Такое чувство, что все поменялось местами, как будто я внезапно стала той, кто контролирует ситуацию, удерживаю его, оседлала его, пока он лежит там, почти, как если бы он был в шоке от того, что это происходит. Я не даю себе времени задаваться вопросом, насколько это может быть правильно или неправильно. Я чувствую, как он пульсирует внутри меня, его бедра подергиваются, грудь вздымается, когда он задыхается напротив моего рта, и я чувствую, как все мое тело напрягается, когда я приближаюсь к оргазму.

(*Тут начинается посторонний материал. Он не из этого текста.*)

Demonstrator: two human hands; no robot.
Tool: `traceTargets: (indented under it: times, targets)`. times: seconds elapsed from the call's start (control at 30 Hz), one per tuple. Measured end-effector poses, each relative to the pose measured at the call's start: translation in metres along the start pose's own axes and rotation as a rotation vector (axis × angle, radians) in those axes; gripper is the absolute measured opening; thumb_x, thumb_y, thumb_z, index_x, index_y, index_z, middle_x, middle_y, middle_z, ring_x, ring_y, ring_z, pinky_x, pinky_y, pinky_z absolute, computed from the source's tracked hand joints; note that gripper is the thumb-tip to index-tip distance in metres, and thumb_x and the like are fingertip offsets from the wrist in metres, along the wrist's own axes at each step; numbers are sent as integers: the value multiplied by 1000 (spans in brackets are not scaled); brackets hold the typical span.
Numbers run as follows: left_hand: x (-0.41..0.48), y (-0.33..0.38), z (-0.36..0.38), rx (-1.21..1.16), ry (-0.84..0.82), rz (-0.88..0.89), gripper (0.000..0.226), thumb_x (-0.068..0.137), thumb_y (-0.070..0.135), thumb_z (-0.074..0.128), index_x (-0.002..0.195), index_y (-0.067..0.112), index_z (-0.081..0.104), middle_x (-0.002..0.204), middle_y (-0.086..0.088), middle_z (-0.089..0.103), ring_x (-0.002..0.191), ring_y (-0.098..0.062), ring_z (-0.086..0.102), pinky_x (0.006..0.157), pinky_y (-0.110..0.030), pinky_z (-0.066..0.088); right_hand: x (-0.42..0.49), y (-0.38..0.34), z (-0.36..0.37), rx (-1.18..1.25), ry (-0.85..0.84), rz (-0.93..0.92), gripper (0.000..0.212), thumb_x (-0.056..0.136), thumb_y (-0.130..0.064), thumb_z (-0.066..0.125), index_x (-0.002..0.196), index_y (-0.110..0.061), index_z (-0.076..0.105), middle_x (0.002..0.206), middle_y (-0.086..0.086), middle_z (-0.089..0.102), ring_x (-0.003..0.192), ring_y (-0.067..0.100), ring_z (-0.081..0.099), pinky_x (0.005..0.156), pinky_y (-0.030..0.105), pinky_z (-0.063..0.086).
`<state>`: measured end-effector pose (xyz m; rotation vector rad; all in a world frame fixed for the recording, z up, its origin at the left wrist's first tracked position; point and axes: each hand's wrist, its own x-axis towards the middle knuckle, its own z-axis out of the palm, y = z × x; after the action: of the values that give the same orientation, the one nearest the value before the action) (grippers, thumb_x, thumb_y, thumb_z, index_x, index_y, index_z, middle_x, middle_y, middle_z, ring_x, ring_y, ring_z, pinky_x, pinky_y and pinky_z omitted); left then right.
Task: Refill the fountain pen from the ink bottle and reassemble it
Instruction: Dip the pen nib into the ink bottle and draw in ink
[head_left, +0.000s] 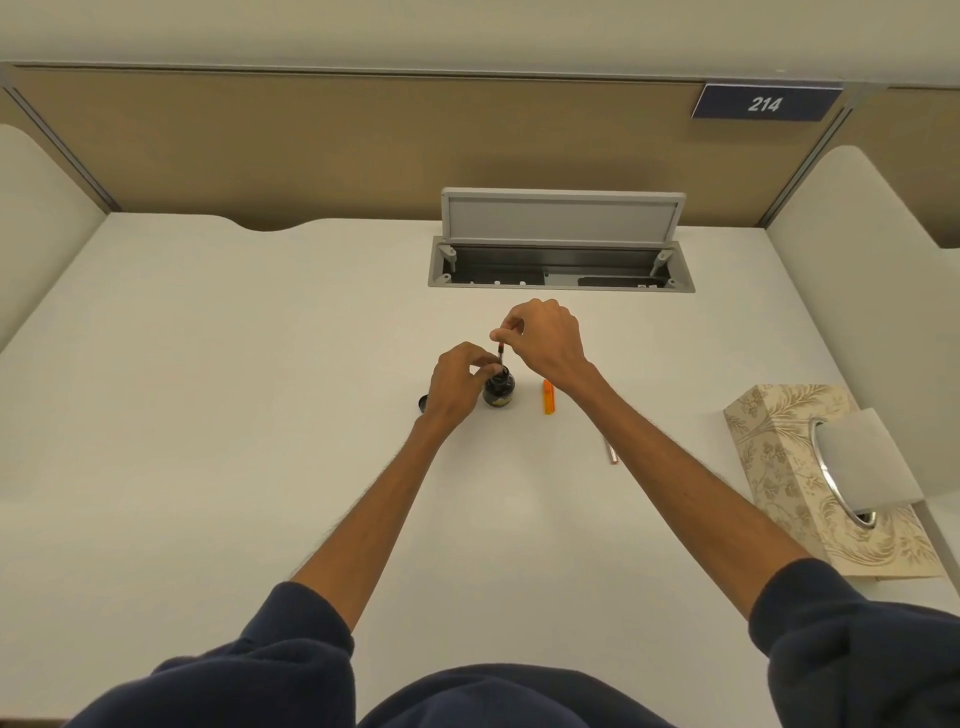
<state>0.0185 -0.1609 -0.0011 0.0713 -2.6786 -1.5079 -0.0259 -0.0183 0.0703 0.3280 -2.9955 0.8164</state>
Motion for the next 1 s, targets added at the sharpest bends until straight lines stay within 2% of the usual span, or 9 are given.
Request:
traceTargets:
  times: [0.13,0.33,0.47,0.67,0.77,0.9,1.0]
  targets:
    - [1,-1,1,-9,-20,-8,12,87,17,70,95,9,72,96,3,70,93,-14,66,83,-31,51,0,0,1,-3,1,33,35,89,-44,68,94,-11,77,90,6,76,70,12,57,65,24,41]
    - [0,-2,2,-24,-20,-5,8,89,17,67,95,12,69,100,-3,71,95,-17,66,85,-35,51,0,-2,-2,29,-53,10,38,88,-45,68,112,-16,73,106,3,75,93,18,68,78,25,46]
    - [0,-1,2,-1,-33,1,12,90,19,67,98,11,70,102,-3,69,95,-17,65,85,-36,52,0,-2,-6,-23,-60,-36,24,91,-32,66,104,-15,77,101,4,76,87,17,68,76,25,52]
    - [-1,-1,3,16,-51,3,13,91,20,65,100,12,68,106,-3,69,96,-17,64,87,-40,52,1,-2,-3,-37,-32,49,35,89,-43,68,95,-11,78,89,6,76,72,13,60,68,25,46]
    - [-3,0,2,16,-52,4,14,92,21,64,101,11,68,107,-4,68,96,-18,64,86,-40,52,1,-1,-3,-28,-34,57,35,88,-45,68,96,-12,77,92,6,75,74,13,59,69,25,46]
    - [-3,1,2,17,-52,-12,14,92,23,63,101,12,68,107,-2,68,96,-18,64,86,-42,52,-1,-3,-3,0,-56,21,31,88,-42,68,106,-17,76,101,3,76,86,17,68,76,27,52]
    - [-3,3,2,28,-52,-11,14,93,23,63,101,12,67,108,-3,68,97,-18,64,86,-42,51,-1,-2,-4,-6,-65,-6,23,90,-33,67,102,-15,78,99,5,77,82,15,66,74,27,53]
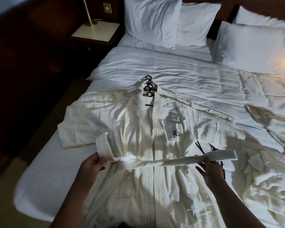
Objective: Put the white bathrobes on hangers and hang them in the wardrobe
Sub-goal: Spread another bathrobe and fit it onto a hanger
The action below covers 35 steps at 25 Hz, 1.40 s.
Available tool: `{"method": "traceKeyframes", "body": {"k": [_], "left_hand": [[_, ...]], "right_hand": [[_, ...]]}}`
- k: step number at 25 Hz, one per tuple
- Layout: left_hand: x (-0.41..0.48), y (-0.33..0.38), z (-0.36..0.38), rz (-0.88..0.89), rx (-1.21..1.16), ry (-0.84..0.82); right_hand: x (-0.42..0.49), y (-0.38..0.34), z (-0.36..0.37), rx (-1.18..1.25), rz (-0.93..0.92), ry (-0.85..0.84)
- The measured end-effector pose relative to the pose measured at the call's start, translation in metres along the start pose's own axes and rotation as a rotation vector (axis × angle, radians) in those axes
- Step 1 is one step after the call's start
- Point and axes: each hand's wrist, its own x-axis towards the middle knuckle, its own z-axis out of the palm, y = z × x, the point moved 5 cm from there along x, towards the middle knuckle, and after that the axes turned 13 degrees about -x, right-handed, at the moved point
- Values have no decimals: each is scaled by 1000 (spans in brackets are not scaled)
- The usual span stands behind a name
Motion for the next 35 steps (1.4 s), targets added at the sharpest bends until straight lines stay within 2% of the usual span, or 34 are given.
{"method": "traceKeyframes", "body": {"k": [3, 5, 7, 10, 15, 16, 17, 20, 22, 24, 26, 28, 31, 33, 35], "left_hand": [[-17, 22, 21, 62, 42, -78], [-27, 33, 35, 92, 101, -120], [-37, 43, 53, 151, 180, -167], [-51, 52, 86, 237, 292, -258], [-65, 64, 147, 383, 361, -360], [-68, 65, 162, 407, 403, -412], [-72, 66, 178, 440, 462, -458], [-87, 66, 208, 515, 505, -488], [-89, 60, 203, 512, 411, -393], [-82, 45, 178, 429, 361, -293], [-73, 22, 152, 285, 389, -267], [-65, 1, 138, 198, 479, -294], [-53, -7, 138, 175, 536, -337], [-45, -5, 150, 226, 578, -437], [-39, -5, 168, 250, 640, -590]], "right_hand": [[-34, -33, 17, 66, -141, 32], [-57, -44, 25, -34, -219, 110], [-79, -51, 39, -204, -337, 90], [-112, -53, 63, -354, -414, -105], [-154, -29, 103, -577, -492, -561], [-160, -25, 110, -605, -500, -620], [-166, -25, 114, -621, -510, -612], [-168, -32, 107, -469, -442, -392], [-159, -31, 94, -332, -375, -314], [-144, -25, 77, -312, -307, -269], [-129, -22, 62, -194, -247, -231], [-121, -26, 54, -65, -179, -220], [-118, -37, 62, 47, -135, -266], [-119, -40, 71, 79, -111, -329], [-126, -45, 77, 19, -165, -457]]}}
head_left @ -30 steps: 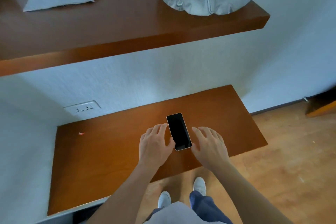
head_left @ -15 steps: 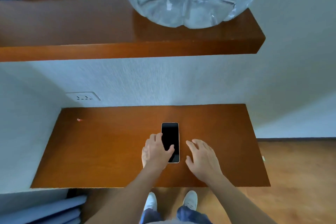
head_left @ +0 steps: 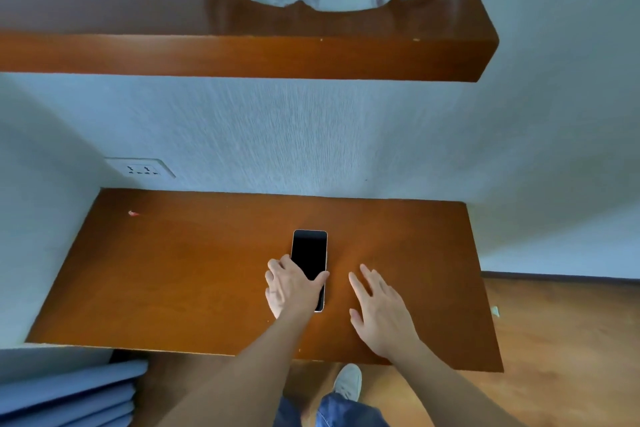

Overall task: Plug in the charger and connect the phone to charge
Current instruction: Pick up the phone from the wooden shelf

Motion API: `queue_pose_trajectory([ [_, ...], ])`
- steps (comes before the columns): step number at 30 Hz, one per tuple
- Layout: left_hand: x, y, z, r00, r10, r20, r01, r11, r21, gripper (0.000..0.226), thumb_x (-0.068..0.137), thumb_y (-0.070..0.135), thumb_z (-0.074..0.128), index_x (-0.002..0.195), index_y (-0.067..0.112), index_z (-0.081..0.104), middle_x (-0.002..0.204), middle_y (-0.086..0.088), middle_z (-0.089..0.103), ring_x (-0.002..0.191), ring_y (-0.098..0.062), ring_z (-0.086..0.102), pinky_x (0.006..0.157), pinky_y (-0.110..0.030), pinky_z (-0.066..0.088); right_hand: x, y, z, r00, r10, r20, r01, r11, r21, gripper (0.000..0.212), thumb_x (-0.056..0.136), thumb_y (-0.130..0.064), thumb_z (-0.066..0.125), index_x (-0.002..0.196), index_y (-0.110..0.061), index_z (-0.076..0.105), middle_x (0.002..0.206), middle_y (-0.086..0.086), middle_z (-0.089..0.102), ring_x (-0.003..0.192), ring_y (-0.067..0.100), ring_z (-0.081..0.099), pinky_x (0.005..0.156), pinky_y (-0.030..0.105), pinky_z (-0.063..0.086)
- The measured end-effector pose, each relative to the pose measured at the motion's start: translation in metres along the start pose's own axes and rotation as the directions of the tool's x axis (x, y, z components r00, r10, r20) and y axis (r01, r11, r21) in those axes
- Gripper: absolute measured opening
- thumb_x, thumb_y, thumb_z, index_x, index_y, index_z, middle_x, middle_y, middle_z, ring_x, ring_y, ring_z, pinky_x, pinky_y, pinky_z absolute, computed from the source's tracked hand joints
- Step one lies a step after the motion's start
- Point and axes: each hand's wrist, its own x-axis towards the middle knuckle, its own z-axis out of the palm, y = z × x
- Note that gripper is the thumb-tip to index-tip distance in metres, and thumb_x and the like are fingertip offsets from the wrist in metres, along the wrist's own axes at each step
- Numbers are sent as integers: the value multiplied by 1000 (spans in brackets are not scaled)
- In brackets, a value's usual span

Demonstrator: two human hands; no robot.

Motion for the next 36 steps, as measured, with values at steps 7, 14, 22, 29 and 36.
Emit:
queue_pose_trajectory([
  [7,10,10,2,994,-103,35,105,993,-57,89,70,66,74,135,16,39,133,-11,50,124,-28,48,99,-40,48,1,7,15,1000,-3,-13,2,999,-51,70,88,-60,49,149,-28,38,158,5,39,143,30,40,109,46,40],
  [14,20,16,-1,992,-59,111,76,985,-156,83,72,52,82,134,19,38,132,-9,53,113,-28,59,82,-34,58,0,2,20,999,25,-26,-26,999,-48,72,87,-60,49,151,-29,36,159,3,36,145,29,36,112,46,29],
  [22,13,13,-10,986,-5,164,71,913,-402,52,85,33,75,120,18,41,119,-10,62,93,-23,63,54,-20,47,4,-3,0,997,43,69,-46,998,43,71,95,-57,39,156,-35,11,168,-3,3,154,24,3,121,42,6],
  [29,6,5,-58,978,96,185,45,768,-639,52,87,30,73,125,19,39,113,-1,57,93,-15,58,64,-23,49,10,-30,-45,992,123,25,-121,891,437,51,99,-47,46,147,-34,35,155,-10,38,139,13,43,112,27,38],
  [36,-3,-2,-111,980,158,118,-15,655,-755,34,93,30,65,117,20,43,107,-1,62,91,-18,65,73,-35,59,2,-83,-80,986,75,149,-167,489,856,34,92,-58,39,110,-34,55,114,-7,65,99,16,65,85,23,58],
])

Когда это приходит, я чувствую, как будто трещу по швам, мое тело так сильно сжимается вокруг него в конвульсиях, что мне кажется, я могу сломать его, мои пальцы впиваются в его грудь, когда я жестко вжимаюсь в него. Я слышу, как Александр выдыхает мое имя, его голова откидывается назад. Сухожилия на его горле напрягаются в тот же момент, когда я чувствую, как он еще больше набухает внутри меня, а затем внезапный горячий прилив, когда его бедра напрягаются и вздрагивают. Он взрывается от удовольствия, которое заставляет его глубоко стонать, его пальцы царапают кровать, когда он впервые жестко входит в меня, его сперма наполняет меня, когда мы оба содрогаемся вместе в глубоком, удовлетворяющем оргазме.